Making your modules general can simplify them.
It’s a common trap to make it too specific because you know exactly what you need from it (right now, that can change!). However, you should design the interface to be general and simple, rather than specific for the niche cases you’re currently having.
This can be taken too far. It is very hard to predict future needs. Try to ask yourself whether you could possibly make the interface simpler/have fewer methods, whether you’ve made it too targeted at your current use-case, and in how many cases each method is applicable (more = more general = good).
If your methods have few use cases, they may be too specific.
As mentioned earlier: design good defaults. Make the common case as simple as possible.
But don’t deny powerful customization: just only allow it when a specific path is taken, so it isn’t possible by accident.
Using the Decorator pattern can be a red flag.
When reaching for it, think whether it would make sense to just add the functionality to the base class. Should you merge the functionality with the use case instead of making a new class? Add it to an existing decorator? Could you implement the functionality as a stand-alone, independent of the base class?
As module developer, try to handle complexity for users (to a reasonable degree). There are usually many more users than developers for modules, so better the developers suffer (the utilitarian developer lmao).
Ways this can be done is:
- finding and setting sensible defaults so users don’t have to. The less configuration the better. But don’t remove the option, just the need
Here’s a great heuristic for method design: it should do one thing completely.
The interface should be simple to reduce mental overhead for users (less complexity to be exposed to).
It should be deep, i.e. the interface hides all the complexity involved in the implementation.
A good way to reduce complexity is to reduce exceptional states.
For this, a good approach is to define the errors out of existence.
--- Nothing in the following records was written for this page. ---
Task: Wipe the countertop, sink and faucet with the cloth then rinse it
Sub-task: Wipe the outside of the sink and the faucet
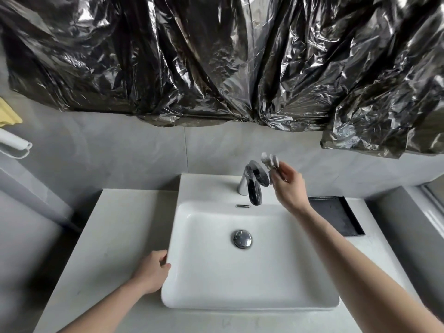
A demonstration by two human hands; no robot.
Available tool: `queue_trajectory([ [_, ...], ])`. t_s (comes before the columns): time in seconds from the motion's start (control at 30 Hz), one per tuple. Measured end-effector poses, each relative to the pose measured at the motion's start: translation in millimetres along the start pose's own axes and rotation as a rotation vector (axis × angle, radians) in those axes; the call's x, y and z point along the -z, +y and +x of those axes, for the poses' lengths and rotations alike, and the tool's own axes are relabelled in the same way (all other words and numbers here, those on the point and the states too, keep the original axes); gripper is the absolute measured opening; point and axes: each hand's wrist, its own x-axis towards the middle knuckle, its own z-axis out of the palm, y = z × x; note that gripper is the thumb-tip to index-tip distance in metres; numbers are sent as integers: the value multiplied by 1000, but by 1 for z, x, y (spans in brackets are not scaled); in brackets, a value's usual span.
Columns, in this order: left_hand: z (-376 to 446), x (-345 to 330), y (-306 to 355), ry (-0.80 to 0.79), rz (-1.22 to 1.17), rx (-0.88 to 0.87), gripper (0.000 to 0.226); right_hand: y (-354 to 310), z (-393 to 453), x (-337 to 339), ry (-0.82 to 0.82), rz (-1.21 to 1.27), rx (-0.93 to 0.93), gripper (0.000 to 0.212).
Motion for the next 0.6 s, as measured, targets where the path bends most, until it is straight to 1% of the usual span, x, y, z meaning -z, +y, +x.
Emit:
queue_trajectory([
  [0.03, 0, 0, 0, 5, 3, -1, 20, -8, 0, -5, -53, -137, 78, 19],
  [0.13, -1, 0, 1, 22, 20, -4, 19, -7, 12, -34, -165, -369, 288, 22],
  [0.17, -1, -1, 2, 29, 18, -6, 19, 0, 19, -44, -188, -448, 321, 26],
  [0.23, -3, -2, 3, 33, 5, -16, 20, 7, 31, -57, -201, -558, 290, 29],
  [0.3, -3, -2, 3, 37, -2, -10, 20, 8, 37, -58, -175, -555, 274, 28],
  [0.37, -2, -4, 1, 38, -23, -3, 21, 6, 28, -52, -123, -508, 335, 28],
  [0.43, -2, -6, 0, 38, -45, -2, 21, 6, 4, -46, -89, -512, 409, 39],
  [0.5, -2, -7, 1, 39, -53, 0, 21, 16, -22, -37, -52, -552, 405, 57],
  [0.53, -2, -8, 0, 35, -50, 3, 20, 21, -34, -32, -38, -551, 377, 62],
  [0.6, 2, -8, -4, 22, -55, 9, 20, 27, -53, -26, -22, -508, 360, 65],
])
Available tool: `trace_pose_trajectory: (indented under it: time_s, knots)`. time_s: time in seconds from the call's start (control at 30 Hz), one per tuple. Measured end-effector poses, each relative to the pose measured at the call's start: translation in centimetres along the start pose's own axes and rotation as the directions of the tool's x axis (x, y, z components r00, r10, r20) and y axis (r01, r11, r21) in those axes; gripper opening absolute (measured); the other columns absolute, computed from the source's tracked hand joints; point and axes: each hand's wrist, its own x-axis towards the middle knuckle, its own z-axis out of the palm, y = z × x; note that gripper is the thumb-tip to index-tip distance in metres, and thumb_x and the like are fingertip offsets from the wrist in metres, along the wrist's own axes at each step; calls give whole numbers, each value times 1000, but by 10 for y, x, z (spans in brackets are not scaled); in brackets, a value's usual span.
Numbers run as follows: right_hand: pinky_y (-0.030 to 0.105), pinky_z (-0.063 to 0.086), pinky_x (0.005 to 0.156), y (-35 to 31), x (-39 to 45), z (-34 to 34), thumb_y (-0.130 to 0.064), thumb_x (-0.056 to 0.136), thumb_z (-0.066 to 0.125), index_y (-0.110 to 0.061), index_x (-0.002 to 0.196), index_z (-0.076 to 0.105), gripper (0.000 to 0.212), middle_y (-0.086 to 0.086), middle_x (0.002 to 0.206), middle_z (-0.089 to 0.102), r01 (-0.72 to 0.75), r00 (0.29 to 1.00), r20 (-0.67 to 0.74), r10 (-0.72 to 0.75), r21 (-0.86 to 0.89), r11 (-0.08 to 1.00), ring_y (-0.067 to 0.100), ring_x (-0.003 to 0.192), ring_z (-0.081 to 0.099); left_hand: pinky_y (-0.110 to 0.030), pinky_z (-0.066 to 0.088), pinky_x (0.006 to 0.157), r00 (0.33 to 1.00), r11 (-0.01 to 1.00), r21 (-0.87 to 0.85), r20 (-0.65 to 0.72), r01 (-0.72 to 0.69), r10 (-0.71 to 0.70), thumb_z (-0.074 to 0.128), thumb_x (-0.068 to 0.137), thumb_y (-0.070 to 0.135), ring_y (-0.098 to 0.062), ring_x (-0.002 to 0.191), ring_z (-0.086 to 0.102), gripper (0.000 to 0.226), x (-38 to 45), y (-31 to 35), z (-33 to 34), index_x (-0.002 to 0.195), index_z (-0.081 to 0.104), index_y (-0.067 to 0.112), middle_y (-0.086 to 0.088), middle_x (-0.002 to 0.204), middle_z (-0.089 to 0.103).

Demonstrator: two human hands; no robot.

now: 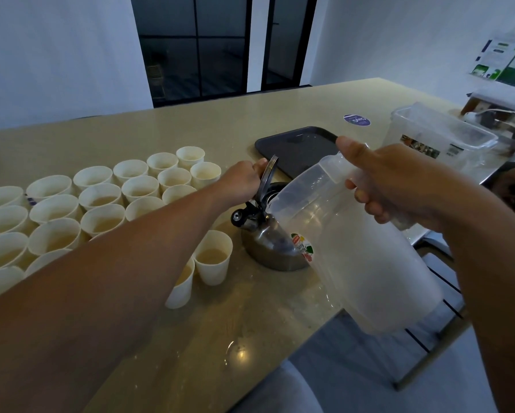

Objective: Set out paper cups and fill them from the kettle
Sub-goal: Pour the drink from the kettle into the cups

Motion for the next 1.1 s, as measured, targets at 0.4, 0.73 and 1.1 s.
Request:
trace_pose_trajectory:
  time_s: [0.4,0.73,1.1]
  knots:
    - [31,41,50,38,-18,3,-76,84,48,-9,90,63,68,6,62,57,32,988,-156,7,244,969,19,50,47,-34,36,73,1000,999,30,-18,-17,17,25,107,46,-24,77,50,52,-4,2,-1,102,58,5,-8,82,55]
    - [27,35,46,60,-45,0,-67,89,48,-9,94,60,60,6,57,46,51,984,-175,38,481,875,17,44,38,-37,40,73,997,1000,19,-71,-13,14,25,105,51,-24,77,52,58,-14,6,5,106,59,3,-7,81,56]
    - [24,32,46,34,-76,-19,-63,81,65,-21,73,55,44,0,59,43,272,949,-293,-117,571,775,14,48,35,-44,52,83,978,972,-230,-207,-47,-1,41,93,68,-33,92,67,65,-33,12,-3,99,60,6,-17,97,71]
See if you can redesign your code like so. Perhaps that requires you to reframe the problem you’re solving, redesign an interface, or use another name.
- design patterns
- code style
Obscure code is complex code. Make your code obvious.
Relying on too many sneaky tricks, clever hacks, and so on can make your code unreadable.
It should be human readable, not just readable by the compiler. That’s the bare minimum.
Formatting and naming are big contributors.